Source: ZC estimates
The ICSG also expects secondary production, which includes the recycling of new and old scrap, to increase. We however, expect some relief on this front as scrap utilization appears positively correlated to copper price movements. If copper prices come under sustained downward pressure, we would expect reduced incentive for recycling processes, alleviating some of the pressure.
Source: ICSG and ZC estimates
In aggregate, we estimate growth in global production of refined copper to remain in excess of requirements for the next several years as deferred mining production continues to enter the market. We do not expect the situation to reverse prior to 2017/18, preventing copper prices from mounting a sustained rally. However, there is no expectation for a collapse in copper prices due to a combination of factors:
- Continued cost pressures for many of the largest mining operations - these pressures will likely continue as labourers demand higher wages, governments look to recoup spending commitments, and average ore grades continue to decrease.
- The International Monetary Fund (IMF) expects global growth in purchasing power parity to remain resilient underpinning continued demand for many base metals.
- Days of inventory - the ICSG estimates an annual surplus of global refined copper production of approximately 400 thousand metric tonnes (893 million pounds) in 2014. The last annual surplus took place back in 2009. However, current days of inventory have fallen by more than half from pre-2004 levels of well over 2 months of annual demand. Reduced inventory coverage indicates relatively short-lived disruptions would have an asymmetric impact on pricing of the metal.

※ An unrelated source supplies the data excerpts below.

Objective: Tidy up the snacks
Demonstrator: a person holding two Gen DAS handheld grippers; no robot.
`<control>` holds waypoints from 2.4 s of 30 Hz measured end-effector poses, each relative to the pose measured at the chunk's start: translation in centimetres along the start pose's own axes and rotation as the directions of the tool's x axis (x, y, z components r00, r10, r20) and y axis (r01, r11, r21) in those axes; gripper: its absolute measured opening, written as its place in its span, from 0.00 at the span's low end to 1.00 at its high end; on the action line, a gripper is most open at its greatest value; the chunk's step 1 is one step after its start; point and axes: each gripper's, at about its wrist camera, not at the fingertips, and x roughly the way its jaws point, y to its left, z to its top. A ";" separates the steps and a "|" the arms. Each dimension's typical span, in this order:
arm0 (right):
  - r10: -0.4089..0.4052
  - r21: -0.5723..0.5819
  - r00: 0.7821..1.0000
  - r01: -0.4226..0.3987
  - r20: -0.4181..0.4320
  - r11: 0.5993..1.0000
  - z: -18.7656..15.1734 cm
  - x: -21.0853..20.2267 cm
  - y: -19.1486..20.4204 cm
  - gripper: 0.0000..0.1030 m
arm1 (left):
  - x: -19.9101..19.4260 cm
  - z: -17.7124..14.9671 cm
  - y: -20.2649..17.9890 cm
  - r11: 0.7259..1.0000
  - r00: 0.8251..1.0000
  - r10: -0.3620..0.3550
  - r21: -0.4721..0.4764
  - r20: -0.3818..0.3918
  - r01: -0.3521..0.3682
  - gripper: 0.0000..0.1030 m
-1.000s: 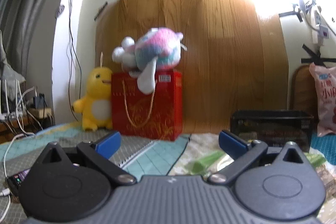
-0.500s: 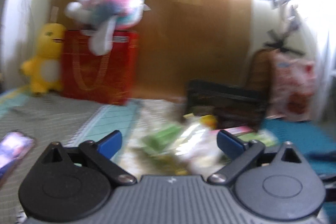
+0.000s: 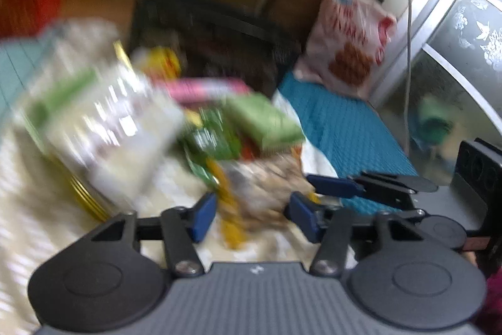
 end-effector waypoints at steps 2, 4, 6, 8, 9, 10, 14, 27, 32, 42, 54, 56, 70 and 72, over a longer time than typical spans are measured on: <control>-0.006 -0.014 1.000 0.007 0.024 1.000 0.1 -0.5 0.6 0.24 | -0.4 -0.2 -0.1 1.000 1.000 0.005 0.003 0.018 -0.005 0.42; -0.001 -0.002 0.998 0.001 0.063 1.000 0.8 -1.2 0.7 0.23 | -1.0 0.0 0.0 1.000 0.999 -0.013 -0.015 0.041 0.014 0.40; -0.005 -0.010 0.993 0.006 0.121 1.000 2.1 -1.8 0.8 0.23 | -1.8 0.9 0.0 0.999 0.997 -0.035 -0.024 0.071 0.037 0.40; -0.019 -0.013 0.983 0.021 0.180 1.000 4.2 -1.9 0.5 0.23 | -2.5 2.6 -0.4 0.999 0.992 -0.048 0.001 0.114 0.048 0.40; -0.023 -0.010 0.980 0.026 0.198 1.000 5.1 -1.7 0.1 0.23 | -2.7 3.7 -0.7 0.999 0.990 -0.045 0.016 0.132 0.043 0.40; -0.029 -0.007 0.975 0.032 0.222 0.999 6.4 -1.3 -0.4 0.23 | -2.9 5.1 -1.0 0.999 0.987 -0.037 0.029 0.154 0.033 0.40; -0.069 0.022 0.958 0.066 0.277 0.998 11.0 1.1 -3.0 0.23 | -2.3 11.2 -1.8 0.997 0.970 0.006 0.076 0.241 -0.025 0.41; -0.330 0.279 0.887 0.244 0.323 0.929 12.2 2.3 -9.4 0.75 | 2.1 17.5 1.1 0.910 0.791 0.366 -0.012 0.491 -0.414 0.86; -0.326 0.416 0.926 0.225 0.190 0.881 10.9 4.1 -11.4 0.75 | 4.1 18.6 4.2 0.891 0.825 0.445 -0.084 0.348 -0.446 0.85; -0.191 0.411 0.978 0.142 0.081 0.900 9.8 6.3 -11.2 0.67 | 7.3 16.1 3.6 0.922 0.905 0.376 0.024 0.197 -0.388 0.64; -0.138 0.357 0.990 0.116 0.035 0.927 9.5 4.6 -12.1 0.66 | 2.8 13.0 3.0 0.956 0.935 0.292 -0.048 0.199 -0.289 0.68; -0.151 0.377 0.985 0.110 0.083 0.920 9.3 3.6 -11.9 0.66 | 2.5 12.8 3.6 0.964 0.945 0.265 -0.064 0.191 -0.258 0.72; -0.225 0.142 0.941 0.194 0.252 0.971 7.6 -1.1 -1.9 0.72 | -6.9 7.0 8.4 0.953 0.913 0.291 -0.174 0.285 -0.250 0.75; -0.274 0.109 0.913 0.253 0.301 0.961 6.8 -1.5 -0.1 0.72 | -6.7 6.3 9.0 0.952 0.919 0.285 -0.193 0.273 -0.238 0.75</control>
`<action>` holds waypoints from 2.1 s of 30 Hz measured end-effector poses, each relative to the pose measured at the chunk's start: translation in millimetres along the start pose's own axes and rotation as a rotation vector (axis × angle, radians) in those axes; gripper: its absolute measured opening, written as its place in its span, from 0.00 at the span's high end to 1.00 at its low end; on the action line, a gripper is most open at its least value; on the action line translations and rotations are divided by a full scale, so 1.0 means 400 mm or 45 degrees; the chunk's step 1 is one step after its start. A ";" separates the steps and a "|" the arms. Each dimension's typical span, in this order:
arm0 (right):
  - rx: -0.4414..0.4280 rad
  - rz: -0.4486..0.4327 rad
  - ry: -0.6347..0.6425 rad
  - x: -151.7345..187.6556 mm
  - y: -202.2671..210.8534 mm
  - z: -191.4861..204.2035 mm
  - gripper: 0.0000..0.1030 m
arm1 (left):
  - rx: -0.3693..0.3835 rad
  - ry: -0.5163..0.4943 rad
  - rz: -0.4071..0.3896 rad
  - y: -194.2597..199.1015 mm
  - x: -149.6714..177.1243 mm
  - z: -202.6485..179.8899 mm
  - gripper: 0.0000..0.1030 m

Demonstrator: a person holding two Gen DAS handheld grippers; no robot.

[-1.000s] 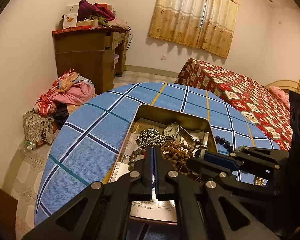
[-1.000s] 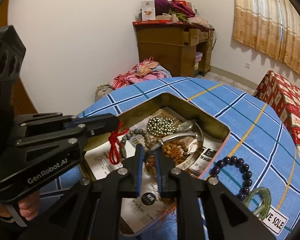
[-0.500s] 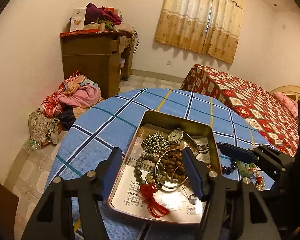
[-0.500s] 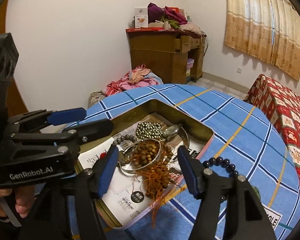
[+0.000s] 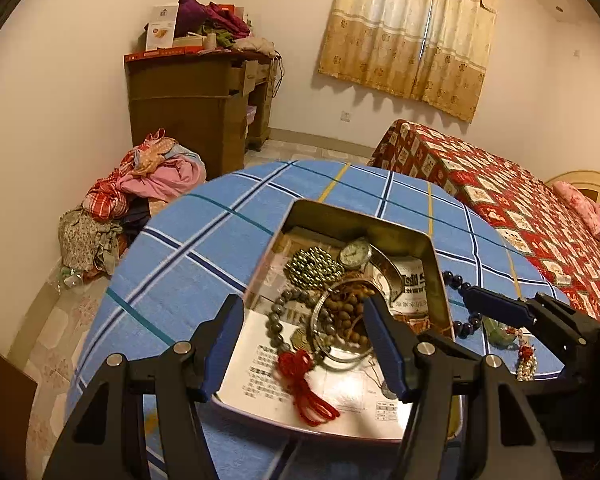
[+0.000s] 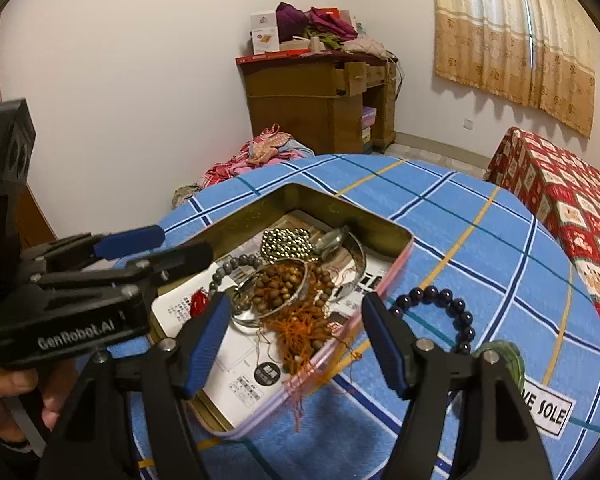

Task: Organize jewelry
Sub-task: 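Move both grippers back from the tin box to the table, then grasp the jade pendant with red tassel using the right gripper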

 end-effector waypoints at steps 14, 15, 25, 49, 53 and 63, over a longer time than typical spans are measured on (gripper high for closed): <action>0.100 0.024 -0.073 0.048 0.065 -0.099 0.31 | -0.002 -0.067 -0.023 0.024 0.004 -0.063 0.39; 0.122 0.031 -0.086 0.059 0.075 -0.116 0.31 | 0.010 -0.084 -0.023 0.024 0.007 -0.077 0.39; 0.321 0.081 -0.255 0.152 0.167 -0.281 0.31 | 0.091 -0.206 -0.033 0.042 0.028 -0.189 0.39; 0.206 0.159 -0.268 0.153 0.114 -0.305 0.88 | 0.162 -0.307 -0.001 0.041 0.052 -0.305 0.39; 0.190 0.072 -0.294 0.143 0.172 -0.300 0.88 | 0.173 -0.325 -0.006 0.045 0.052 -0.323 0.39; 0.184 0.132 -0.235 0.147 0.173 -0.287 0.84 | 0.196 -0.365 0.005 0.036 0.063 -0.368 0.39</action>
Point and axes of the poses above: each gripper's, at about its wrist camera, not at the fingertips, and y roughly against the way its jaws point, z to its left, x to its underside, the point moved 1 cm from there along -y, roughly the way its jaws point, and after that the axes turned 4 degrees about -y, right-handed, at the moved point
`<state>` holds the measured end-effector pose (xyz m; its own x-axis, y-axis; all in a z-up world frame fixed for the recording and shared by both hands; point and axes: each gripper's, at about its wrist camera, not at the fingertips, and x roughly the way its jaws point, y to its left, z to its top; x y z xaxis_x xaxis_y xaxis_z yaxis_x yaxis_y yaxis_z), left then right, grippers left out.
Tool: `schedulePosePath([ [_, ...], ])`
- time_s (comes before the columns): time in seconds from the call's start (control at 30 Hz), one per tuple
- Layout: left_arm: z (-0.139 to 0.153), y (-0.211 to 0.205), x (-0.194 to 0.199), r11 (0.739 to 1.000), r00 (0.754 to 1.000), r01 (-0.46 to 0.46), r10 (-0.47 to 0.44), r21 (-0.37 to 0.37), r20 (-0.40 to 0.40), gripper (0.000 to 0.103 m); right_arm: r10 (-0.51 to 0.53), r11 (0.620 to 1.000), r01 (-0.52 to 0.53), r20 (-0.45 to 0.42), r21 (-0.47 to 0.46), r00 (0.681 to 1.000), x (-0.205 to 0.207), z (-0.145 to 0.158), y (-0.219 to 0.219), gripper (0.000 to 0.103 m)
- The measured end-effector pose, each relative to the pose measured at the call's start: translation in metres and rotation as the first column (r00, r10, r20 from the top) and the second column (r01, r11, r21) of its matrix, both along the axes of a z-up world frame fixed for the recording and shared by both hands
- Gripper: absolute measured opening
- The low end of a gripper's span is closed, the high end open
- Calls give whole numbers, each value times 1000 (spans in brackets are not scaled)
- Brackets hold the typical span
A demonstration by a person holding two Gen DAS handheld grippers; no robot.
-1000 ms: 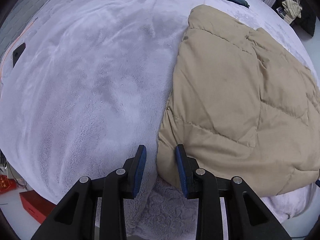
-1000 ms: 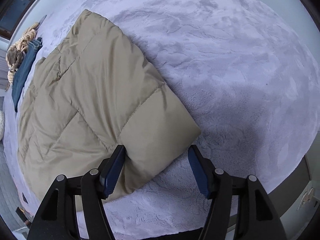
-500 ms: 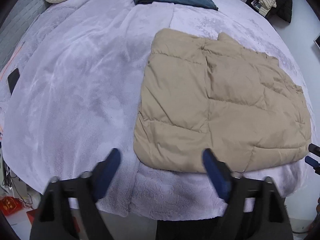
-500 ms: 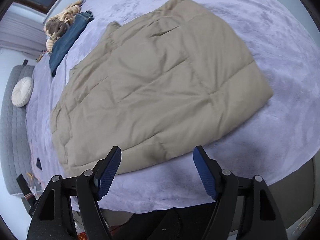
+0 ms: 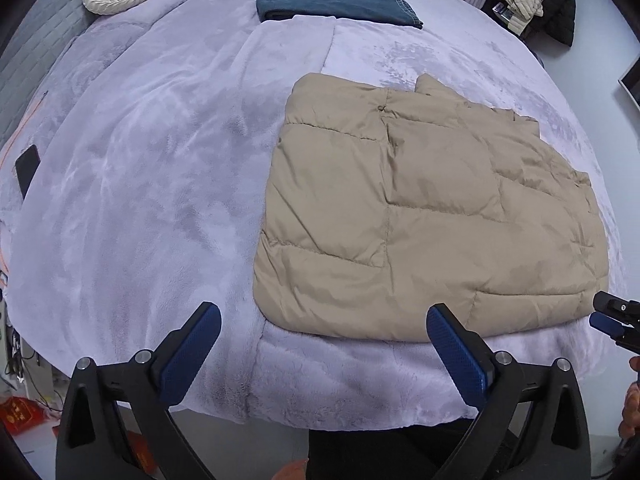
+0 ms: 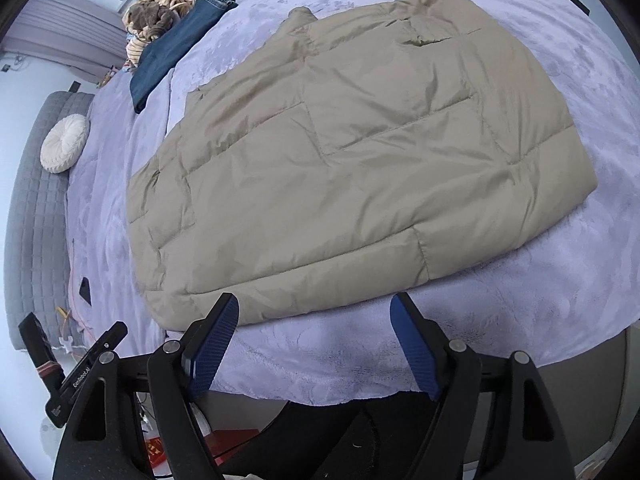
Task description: Fold large clothes
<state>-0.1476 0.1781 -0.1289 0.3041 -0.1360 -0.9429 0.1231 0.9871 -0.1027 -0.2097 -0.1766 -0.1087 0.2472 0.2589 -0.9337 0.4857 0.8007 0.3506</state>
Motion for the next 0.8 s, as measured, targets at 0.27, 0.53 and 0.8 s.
schedulePosePath([
  [0.27,2,-25,13,1000,1000,2,-2,29,-15,103,75,997,-75,24,9,997,23,3,-1,90],
  [0.53,4,-59,24,998,999,-4,6,55,-33,103,183,983,-184,68,3,981,41,14,-10,91],
  [0.8,4,-73,25,998,998,-18,21,53,-51,103,226,974,-226,65,-2,972,53,9,-20,91],
])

Copper Demand Drivers - should we be worried?
Copper demand is a function of four major segments:
1. Real economic growth
- Transportation systems - according to the Copper Development Association the average vehicle in the US contains over 50 pounds of copper, and even more for electric cars. The average railroad locomotive uses 11,000 pounds of copper, while electric subway cars, trolleys, and busses contain a weighted average of 2,300 pounds. When these numbers are combined with farm and industrial equipment, as well as airplanes, the critical nature of copper in the development of modern industrial societies is plain.
- Industry - much of developing Asia is transitioning from rural agrarian based economies toward urban manufacturing based economies that require increasing amounts of commodities including copper. As China's economy continues to emerge, there are other Asian nations looking to "emerge". The ASEAN-5 (Indonesia, Malaysia, Philippines, Thailand, and Vietnam) have had recent geopolitical struggles, yet many have made substantial progress since the late 1990s. In particular, Indonesia and Vietnam appear to offer strong industrial growth potential.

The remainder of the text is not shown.